Although a native speaker of Greek, Claudian is one of the best Latin poetry stylists of late antiquity. He is not usually ranked among the top tier of Latin poets, but his writing is elegant, he tells a story well, and his polemical passages occasionally attain an unmatchable level of entertaining vitriol. The literature of his time is generally characterized by a quality modern critics find specious, of which Claudian's work is not free, and some find him cold and unfeeling. Claudian's poetry is a valuable historical source, though distorted by the conventions of panegyric.

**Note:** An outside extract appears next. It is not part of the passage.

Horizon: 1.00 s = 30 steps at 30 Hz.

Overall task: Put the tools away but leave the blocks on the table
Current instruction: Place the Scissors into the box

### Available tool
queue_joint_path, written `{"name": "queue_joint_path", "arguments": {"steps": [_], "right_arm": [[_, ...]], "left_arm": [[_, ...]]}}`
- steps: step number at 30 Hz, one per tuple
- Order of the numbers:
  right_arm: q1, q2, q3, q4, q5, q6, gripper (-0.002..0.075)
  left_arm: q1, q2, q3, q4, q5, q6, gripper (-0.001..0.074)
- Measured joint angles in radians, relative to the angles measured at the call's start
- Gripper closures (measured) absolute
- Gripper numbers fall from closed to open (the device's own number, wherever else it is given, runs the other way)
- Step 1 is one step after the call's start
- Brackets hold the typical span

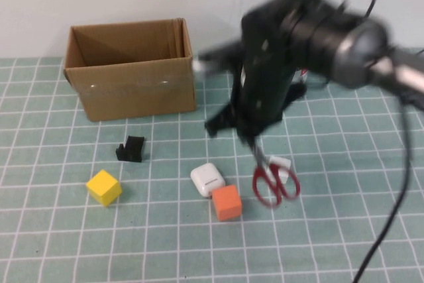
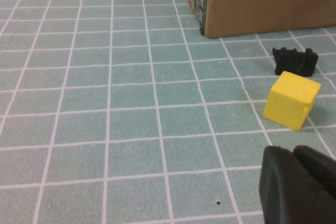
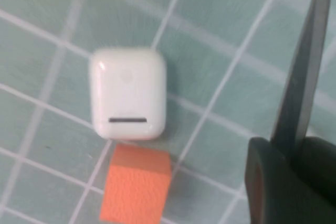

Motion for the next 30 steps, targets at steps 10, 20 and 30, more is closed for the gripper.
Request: {"name": "queue_joint_path", "arguments": {"steps": [10,20,30], "right_arm": [[0.031,-0.054,-0.212,-0.066,-0.216,-0.234,0.0675],[0.057,0.078,-0.365,-0.072,-0.671,-0.481,0.0675],[0.057,0.241,-0.391,-0.118,-0.953,-0.586,0.0676]], "left_arm": [[0.0,0.0,0.0,0.0,0.0,0.0,0.0738],[0.0,0.0,0.0,0.0,0.0,0.0,0.0738],[0.0,0.0,0.0,0.0,0.0,0.0,0.0739]]}}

The historical or political poems connected with Stilicho have a manuscript tradition separate from the rest of his work, an indication that they were likely published as an independent collection, perhaps by Stilicho himself after Claudian's death. His most important non-political work is an unfinished epic, De raptu Proserpinae ("The Abduction of Proserpina"). The three extant books are believed to have been written in 395 and 397. In the 20th and early 21st centuries, Claudian has not been among the most popular Latin poets of antiquity, but the epic De raptu influenced painting and poetry for centuries.